Life can be so frustrating sometimes. Here I am, finally getting my feet back under me after the well-intended but unhelpful attempt to terminate hormone replacement therapy, when another stumbling block pops up in my path.
I have no computer! Before you start asking yourself “How honest can that be – she’s writing this post, isn’t she?”, I will explain – I using a friend’s computer for this. But I can’t take it home with me! It doesn’t have all my saved data. I’m writing in an unfamiliar location. Like I said, frustrating!
I’m not sure what happened to my computer. A couple of weeks ago, the display would randomly decide to change – increase in size so that it was too big to fit all the page on the screen. You could actually see the grain (pixels) in words and drawings. I would get a message that the nv4-disp driver has stopped working normally. If I rebooted, it would be back to normal — for a while and I could not predict how long that “while” would last. Sometimes it occurred frequently; sometimes I could be on the computer for hours with no occurrence.
Since the computer is a Dell, we contacted the Dell Online Support site. They sent us a link to download a new display driver. This seemed to help for a day. Then we were back to the same problem and the same message.
My husband decided to call the Dell Support team and speak to a human being. They linked up with our computer to try to diagnose the problem. My husband did everything they asked him to – unplug, replug, reload, reboot, ….. and it seemed to help. So he hung up and I went back to using my computer. That’s when the real problems started!!
Now, instead of going huge, the display screen would “go to black.” Since we aren’t talking about the final scene in a movie, fading out was not a good thing. This was occurring far more frequently than the previous problem had been. Back to the phone – back to Dell Support. They took control of my computer remotely to test it and “diagnose.” They supposedly fixed it.
I say supposedly because it got even worse after that and we feared that we would lose everything on it – all my photos (which are backed up on discs, thank God), all my family history research (only some of that is backed up), my address book, my favorite links, my saved e-mail, etc. My son, who had been at work while we were working with Dell, was surprised that we had used Dell Support. “Don’t you remember what happened when I did that for my computer?” he asked. No, can’t say that I did recall. “My computer crashed and I had to have it rebuilt.” Oh . . . .
So we called to have someone (not Dell this time) come out to the house to check it. In the meantime, I was discovering life without computer. I realized how dependent I had become on that little machine for work and entertainment. I pondered whether that was a good thing or a bad thing – after all, I had lots of time to use for pondering. The only appointment we could get was Sunday morning. I went to church to pray for my machine while my husband waited for the technician. After checking things out, he thought it might need a new video card and that the operating system might be corrupted. He couldn’t do these things, so there was no charge for the visit.
When I got home with the groceries I’d bought after church, the desktop was sitting on the kitchen table top – not a good sign. My husband told me we had to take it in to the Geek Squad at Best Buy for a complete diagnostic. This is akin to having your car break down on the highway and the roadside service man tells you it needs to be towed to a repair shop you’ve never used before. As I put the groceries away, my husband asked me if I wanted to go with him to do this. I think he was annoyed that I said no, but how many people does it take to bring the computer to the store? With my fibromyalgia, standing/walking in stores and malls really takes a toll on my body. I was just getting back on my feet after 2 months of dragging myself around. I wasn’t going to jeopardize my well-being to go stand in a store.
He came home empty-handed and I felt the anxiety start to rise. Apparently the diagnostic they needed to run would take about 24 hours. Then they’ll call with the results and cost of repair — still sounds like we’re taking about an auto repair shop, doesn’t it? If they can fix it and the price is right, we’ll have it by the end of the week. If they can’t fix it, it will need to go back to the factory – now we’re talking several weeks. It almost seems easier to buy a new one. Right now, we’re waiting to hear my computer’s fate.

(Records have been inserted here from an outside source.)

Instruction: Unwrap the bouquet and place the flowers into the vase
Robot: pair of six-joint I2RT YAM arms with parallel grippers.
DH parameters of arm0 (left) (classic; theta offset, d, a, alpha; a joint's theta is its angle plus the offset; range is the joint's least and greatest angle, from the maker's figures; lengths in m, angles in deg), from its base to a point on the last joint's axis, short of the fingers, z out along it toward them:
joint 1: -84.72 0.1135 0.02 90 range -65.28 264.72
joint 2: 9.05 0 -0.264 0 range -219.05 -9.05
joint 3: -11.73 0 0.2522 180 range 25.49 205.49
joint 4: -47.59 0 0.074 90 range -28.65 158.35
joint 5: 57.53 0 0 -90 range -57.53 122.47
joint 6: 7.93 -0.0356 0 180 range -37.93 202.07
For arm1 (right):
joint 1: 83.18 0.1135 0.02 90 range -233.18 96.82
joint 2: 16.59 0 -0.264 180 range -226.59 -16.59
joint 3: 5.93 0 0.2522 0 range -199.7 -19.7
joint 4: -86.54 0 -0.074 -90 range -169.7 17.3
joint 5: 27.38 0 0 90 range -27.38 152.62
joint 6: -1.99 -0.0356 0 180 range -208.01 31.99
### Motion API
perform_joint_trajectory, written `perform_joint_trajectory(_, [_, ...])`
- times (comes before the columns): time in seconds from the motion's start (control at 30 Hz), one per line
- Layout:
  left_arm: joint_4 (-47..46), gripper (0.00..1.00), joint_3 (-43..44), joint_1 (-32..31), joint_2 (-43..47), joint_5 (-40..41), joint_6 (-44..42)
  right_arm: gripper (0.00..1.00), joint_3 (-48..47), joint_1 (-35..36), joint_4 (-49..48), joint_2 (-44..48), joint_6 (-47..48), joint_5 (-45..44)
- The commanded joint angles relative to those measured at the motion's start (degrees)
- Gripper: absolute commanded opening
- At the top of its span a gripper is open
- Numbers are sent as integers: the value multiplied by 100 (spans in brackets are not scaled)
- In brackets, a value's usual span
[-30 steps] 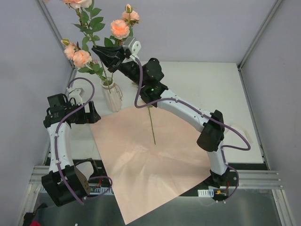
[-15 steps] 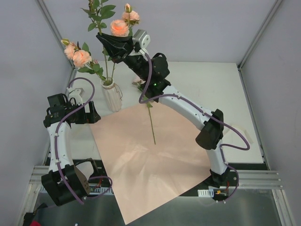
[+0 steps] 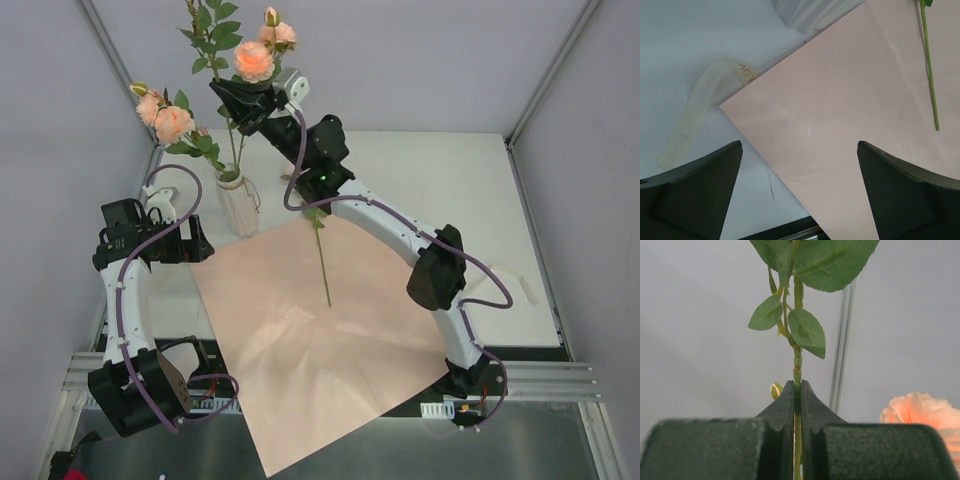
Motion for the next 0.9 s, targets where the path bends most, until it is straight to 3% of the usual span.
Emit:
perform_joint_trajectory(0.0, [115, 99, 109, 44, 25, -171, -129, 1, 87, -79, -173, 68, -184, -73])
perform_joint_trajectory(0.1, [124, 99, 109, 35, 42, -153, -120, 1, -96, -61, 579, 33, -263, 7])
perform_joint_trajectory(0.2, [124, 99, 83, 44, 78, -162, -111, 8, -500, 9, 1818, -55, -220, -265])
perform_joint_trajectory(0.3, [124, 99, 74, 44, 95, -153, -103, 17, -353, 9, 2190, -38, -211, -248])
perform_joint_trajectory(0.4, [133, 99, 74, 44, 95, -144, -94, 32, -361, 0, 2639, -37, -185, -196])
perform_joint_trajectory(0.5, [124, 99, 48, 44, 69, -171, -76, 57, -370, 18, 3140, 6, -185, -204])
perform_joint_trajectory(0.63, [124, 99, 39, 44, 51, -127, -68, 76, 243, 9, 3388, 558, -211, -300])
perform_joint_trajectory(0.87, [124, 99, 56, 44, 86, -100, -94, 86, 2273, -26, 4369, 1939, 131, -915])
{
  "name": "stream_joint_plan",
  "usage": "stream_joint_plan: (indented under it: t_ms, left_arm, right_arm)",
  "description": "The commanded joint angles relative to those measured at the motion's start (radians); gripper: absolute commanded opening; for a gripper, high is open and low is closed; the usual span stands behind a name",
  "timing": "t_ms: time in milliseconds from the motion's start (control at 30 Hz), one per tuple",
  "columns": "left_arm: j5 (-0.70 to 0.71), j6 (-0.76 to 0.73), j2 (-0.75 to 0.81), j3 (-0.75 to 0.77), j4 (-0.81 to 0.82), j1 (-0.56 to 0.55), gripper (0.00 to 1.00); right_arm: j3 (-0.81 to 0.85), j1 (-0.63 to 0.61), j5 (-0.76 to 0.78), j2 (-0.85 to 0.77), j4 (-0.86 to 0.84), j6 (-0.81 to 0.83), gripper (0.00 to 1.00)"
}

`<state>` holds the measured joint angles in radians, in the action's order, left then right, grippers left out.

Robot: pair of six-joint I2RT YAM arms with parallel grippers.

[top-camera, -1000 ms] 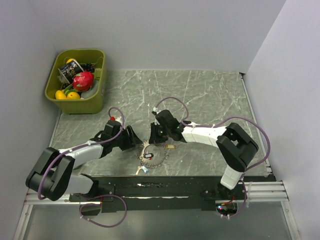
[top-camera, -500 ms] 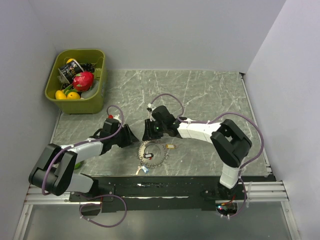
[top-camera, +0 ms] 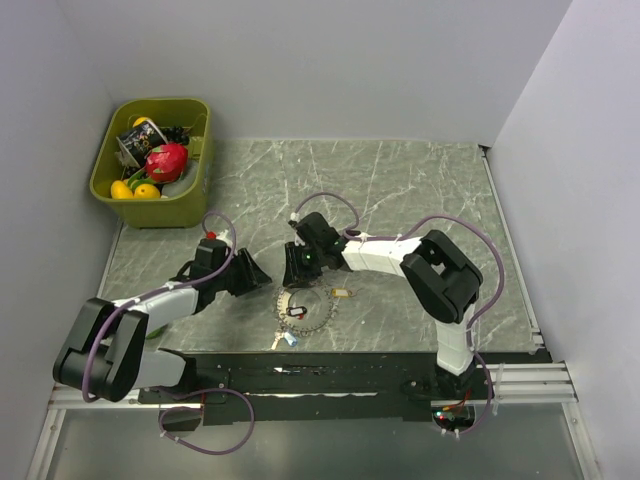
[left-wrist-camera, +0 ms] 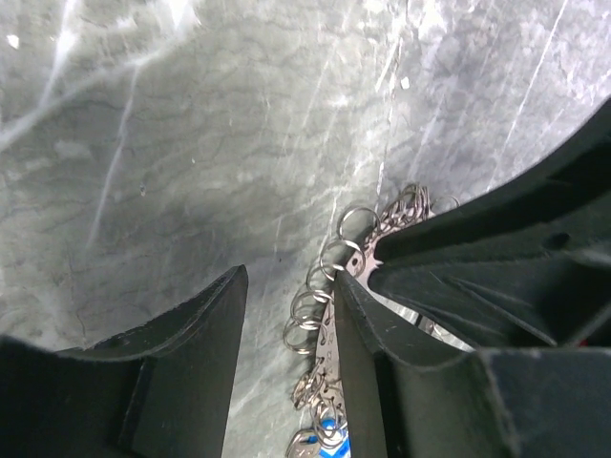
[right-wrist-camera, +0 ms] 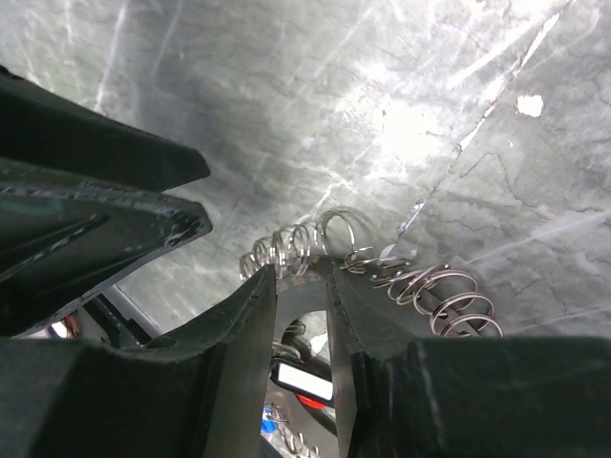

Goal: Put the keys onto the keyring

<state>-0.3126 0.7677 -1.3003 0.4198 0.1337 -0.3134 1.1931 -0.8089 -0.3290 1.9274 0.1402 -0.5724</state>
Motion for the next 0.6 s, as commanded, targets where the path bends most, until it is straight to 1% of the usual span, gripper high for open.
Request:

I have been trying to figure out what caused this problem to occur. Yes, it could just be a machine breakdown. Or maybe “planned obsolescence.” But I had had no problems with the computer itself until recently.
First, the cable connection to the internet would go out. Since that also effected the other computer in the house (my son’s), that repair call went to Charter. The young man fixed the problem and even suggested some good ad-ware/spy-ware removal software. We were all set – or so we thought.

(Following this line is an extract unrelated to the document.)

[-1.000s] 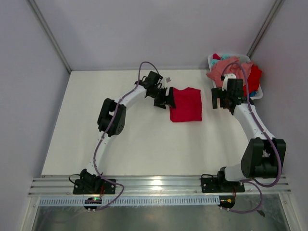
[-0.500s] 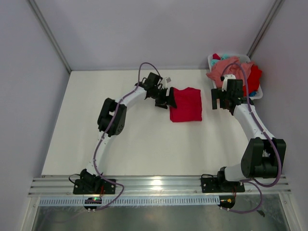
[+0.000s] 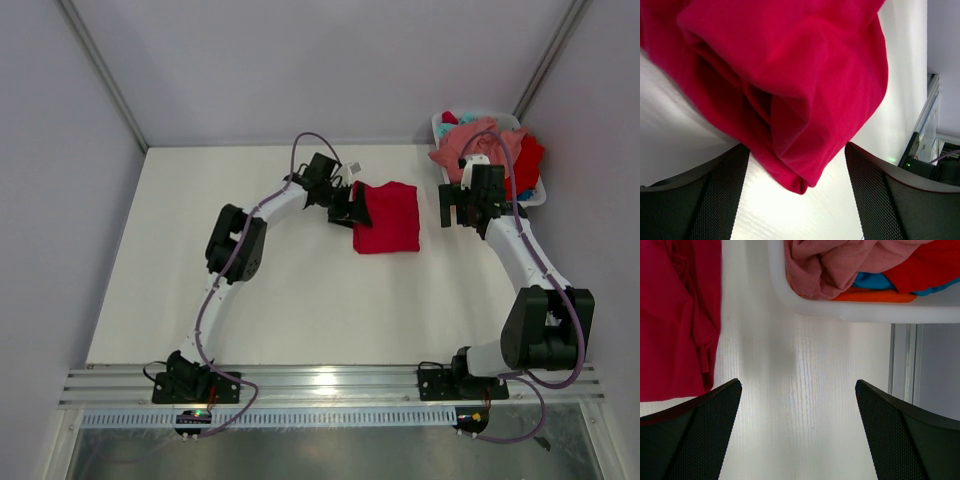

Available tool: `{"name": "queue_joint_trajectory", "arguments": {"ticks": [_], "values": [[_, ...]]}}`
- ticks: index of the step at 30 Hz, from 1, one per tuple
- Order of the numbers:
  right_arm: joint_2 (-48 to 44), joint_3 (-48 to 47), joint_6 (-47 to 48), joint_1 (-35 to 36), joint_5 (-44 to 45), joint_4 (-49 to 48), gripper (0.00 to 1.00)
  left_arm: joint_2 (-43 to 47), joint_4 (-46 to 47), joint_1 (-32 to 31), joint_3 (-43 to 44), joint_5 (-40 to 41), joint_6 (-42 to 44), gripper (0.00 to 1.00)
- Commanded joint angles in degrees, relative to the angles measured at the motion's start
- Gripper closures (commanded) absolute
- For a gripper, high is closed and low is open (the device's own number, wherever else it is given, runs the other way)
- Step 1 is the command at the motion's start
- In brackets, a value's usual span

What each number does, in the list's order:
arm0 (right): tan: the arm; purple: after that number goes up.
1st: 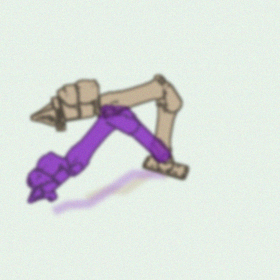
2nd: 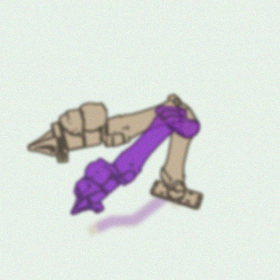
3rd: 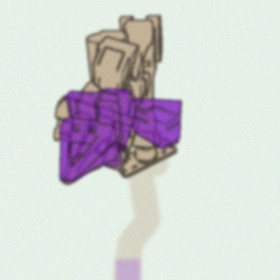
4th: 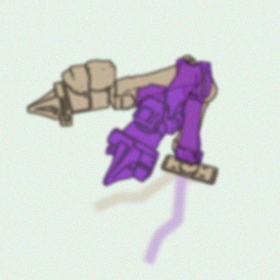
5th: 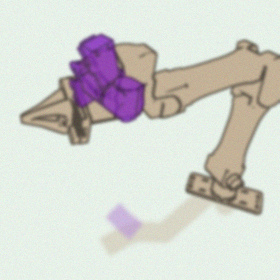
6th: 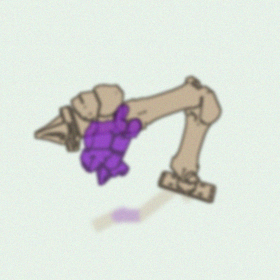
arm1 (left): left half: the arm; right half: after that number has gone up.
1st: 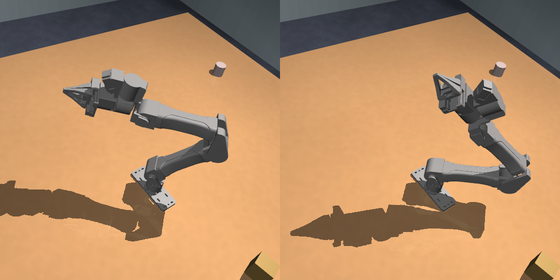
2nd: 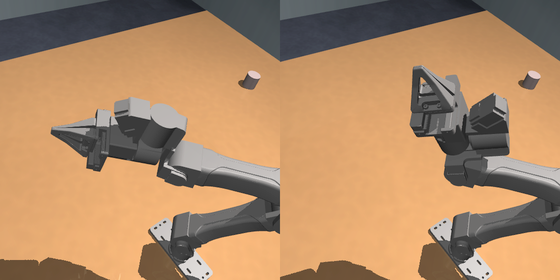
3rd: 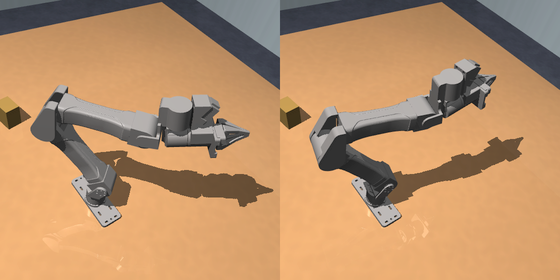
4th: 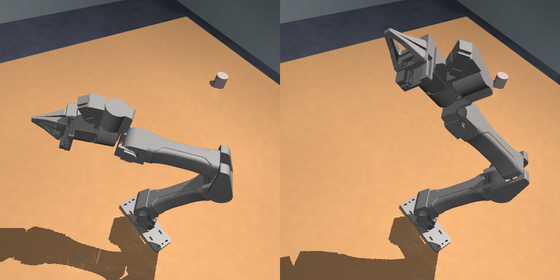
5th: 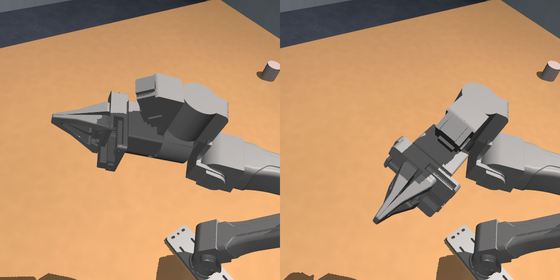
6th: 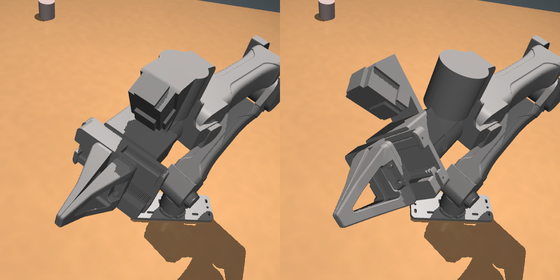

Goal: Fold and stack the t-shirts
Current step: Neatly place the folded tshirt to the corner

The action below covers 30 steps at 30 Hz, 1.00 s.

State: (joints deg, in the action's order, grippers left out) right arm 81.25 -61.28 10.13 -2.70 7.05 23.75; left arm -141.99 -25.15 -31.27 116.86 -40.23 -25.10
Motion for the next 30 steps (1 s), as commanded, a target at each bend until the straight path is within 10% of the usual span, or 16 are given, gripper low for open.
{"name": "queue_joint_trajectory", "arguments": {"ticks": [1,11,23,26,30], "values": [[-1.18,-0.51,-1.08,0.15,-0.63,-1.51,0.01,-2.15,0.71,-1.60,1.09,-4.24,0.40,0.21],[-0.75,-0.42,-0.99,0.15,-0.98,-1.42,0.01,-1.88,0.71,-2.75,0.74,-6.09,1.90,0.21],[-0.92,-0.42,-1.08,0.15,-1.25,-1.25,0.01,-2.68,2.65,-2.83,0.30,-5.91,-0.12,0.68],[-1.10,-0.42,-1.08,0.15,-1.51,-1.33,0.01,-2.50,1.95,-2.84,0.39,-3.11,-0.03,0.96],[-1.36,-0.51,-1.08,0.15,-1.51,-1.16,0.01,-1.97,1.24,-2.75,0.56,-0.56,1.72,1.00]]}}
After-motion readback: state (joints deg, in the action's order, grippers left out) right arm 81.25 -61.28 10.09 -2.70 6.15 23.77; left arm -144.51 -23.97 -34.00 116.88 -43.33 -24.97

After that service call, I decided to add a Genline subscription to my tools for researching family history. Since my maternal grandfather’s parents emigrated from Sweden, Genline, which gives access to some actual Swedish Church records was invaluable. I also located a couple of web sites for Swedish-English translation. Could one of these new resources brought me more than I had bargained for? Very possible.
I had also checked a social networking site that my Lakota godchild has used after she was assaulted. Could it be possible that the problem was caused there? Also very possible.
In the end, the cause doesn’t really matter. I just want my computer back, safe and sound, with its data intact.
What are the odds of that happening?